◆ **Activity**: In full and word for word, give the records again.

◆ **Entries shown**:
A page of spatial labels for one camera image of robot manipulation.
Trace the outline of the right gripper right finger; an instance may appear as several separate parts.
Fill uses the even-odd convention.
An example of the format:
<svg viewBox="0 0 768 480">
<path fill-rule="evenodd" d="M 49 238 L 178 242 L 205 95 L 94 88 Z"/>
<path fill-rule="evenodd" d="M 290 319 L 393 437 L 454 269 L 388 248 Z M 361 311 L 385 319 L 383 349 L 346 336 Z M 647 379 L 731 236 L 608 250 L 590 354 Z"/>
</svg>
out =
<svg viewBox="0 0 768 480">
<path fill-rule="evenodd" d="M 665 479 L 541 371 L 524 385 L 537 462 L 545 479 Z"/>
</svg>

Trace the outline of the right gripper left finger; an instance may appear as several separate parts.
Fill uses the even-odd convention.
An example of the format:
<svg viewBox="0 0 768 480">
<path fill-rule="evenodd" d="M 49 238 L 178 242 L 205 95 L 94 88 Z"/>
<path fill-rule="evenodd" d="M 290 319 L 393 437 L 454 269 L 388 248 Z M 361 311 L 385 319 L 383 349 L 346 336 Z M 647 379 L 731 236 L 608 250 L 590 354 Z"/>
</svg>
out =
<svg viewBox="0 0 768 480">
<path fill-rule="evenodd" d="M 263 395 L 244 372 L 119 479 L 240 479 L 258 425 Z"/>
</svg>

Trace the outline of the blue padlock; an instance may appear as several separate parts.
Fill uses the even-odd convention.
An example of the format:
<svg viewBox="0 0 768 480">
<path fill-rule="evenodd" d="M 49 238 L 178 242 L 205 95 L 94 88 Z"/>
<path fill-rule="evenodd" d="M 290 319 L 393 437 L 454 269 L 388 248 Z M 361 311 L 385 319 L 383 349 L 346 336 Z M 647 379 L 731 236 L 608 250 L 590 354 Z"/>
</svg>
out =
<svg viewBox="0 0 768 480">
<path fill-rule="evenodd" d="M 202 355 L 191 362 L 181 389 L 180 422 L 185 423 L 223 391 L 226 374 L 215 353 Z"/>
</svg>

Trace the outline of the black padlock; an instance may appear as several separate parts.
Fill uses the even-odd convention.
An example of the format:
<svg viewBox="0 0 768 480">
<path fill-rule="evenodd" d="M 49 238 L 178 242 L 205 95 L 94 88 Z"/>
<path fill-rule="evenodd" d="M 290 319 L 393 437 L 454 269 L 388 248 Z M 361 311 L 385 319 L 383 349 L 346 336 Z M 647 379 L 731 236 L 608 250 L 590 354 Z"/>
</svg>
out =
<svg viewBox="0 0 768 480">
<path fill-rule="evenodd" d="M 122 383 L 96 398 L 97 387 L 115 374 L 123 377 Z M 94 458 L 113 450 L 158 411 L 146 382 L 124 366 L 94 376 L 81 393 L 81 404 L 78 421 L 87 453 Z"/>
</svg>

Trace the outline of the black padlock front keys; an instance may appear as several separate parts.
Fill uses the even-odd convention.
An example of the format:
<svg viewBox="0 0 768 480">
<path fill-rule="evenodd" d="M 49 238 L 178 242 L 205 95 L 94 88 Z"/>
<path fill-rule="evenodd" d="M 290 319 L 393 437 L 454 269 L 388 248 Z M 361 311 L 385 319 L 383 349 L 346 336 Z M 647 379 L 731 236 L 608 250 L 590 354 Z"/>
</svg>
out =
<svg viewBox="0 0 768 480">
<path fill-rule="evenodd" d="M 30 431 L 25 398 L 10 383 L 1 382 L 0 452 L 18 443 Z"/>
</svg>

◆ **Response to the exercise**:
A page of spatial labels for one camera image of robot manipulation.
Trace the outline of the right gripper right finger; an instance may appear as several separate parts.
Fill uses the even-odd convention.
An example of the format:
<svg viewBox="0 0 768 480">
<path fill-rule="evenodd" d="M 49 238 L 178 242 L 205 95 L 94 88 Z"/>
<path fill-rule="evenodd" d="M 290 319 L 393 437 L 454 269 L 388 248 Z M 361 311 L 385 319 L 383 349 L 346 336 Z M 647 379 L 731 236 L 608 250 L 590 354 Z"/>
</svg>
out =
<svg viewBox="0 0 768 480">
<path fill-rule="evenodd" d="M 665 479 L 541 371 L 524 385 L 537 462 L 545 479 Z"/>
</svg>

Trace the outline of the right gripper left finger; an instance may appear as several separate parts.
Fill uses the even-odd convention.
An example of the format:
<svg viewBox="0 0 768 480">
<path fill-rule="evenodd" d="M 49 238 L 178 242 L 205 95 L 94 88 Z"/>
<path fill-rule="evenodd" d="M 290 319 L 393 437 L 454 269 L 388 248 Z M 361 311 L 385 319 L 383 349 L 346 336 Z M 647 379 L 731 236 L 608 250 L 590 354 Z"/>
</svg>
out =
<svg viewBox="0 0 768 480">
<path fill-rule="evenodd" d="M 263 395 L 244 372 L 119 479 L 240 479 L 258 425 Z"/>
</svg>

Trace the outline of the blue padlock; an instance may appear as several separate parts.
Fill uses the even-odd convention.
An example of the format:
<svg viewBox="0 0 768 480">
<path fill-rule="evenodd" d="M 49 238 L 178 242 L 205 95 L 94 88 Z"/>
<path fill-rule="evenodd" d="M 290 319 L 393 437 L 454 269 L 388 248 Z M 361 311 L 385 319 L 383 349 L 346 336 Z M 647 379 L 731 236 L 608 250 L 590 354 Z"/>
</svg>
out =
<svg viewBox="0 0 768 480">
<path fill-rule="evenodd" d="M 202 355 L 191 362 L 181 389 L 180 422 L 185 423 L 223 391 L 226 374 L 215 353 Z"/>
</svg>

Trace the outline of the black padlock; an instance may appear as several separate parts.
Fill uses the even-odd convention.
An example of the format:
<svg viewBox="0 0 768 480">
<path fill-rule="evenodd" d="M 49 238 L 178 242 L 205 95 L 94 88 Z"/>
<path fill-rule="evenodd" d="M 290 319 L 393 437 L 454 269 L 388 248 Z M 361 311 L 385 319 L 383 349 L 346 336 Z M 647 379 L 731 236 L 608 250 L 590 354 Z"/>
</svg>
out =
<svg viewBox="0 0 768 480">
<path fill-rule="evenodd" d="M 122 383 L 96 398 L 97 387 L 115 374 L 123 377 Z M 94 458 L 113 450 L 158 411 L 146 382 L 124 366 L 94 376 L 81 393 L 81 404 L 78 421 L 87 453 Z"/>
</svg>

Trace the outline of the black padlock front keys; an instance may appear as several separate parts.
Fill uses the even-odd convention.
An example of the format:
<svg viewBox="0 0 768 480">
<path fill-rule="evenodd" d="M 49 238 L 178 242 L 205 95 L 94 88 Z"/>
<path fill-rule="evenodd" d="M 290 319 L 393 437 L 454 269 L 388 248 Z M 361 311 L 385 319 L 383 349 L 346 336 Z M 647 379 L 731 236 L 608 250 L 590 354 Z"/>
</svg>
out =
<svg viewBox="0 0 768 480">
<path fill-rule="evenodd" d="M 30 431 L 25 398 L 10 383 L 1 382 L 0 452 L 18 443 Z"/>
</svg>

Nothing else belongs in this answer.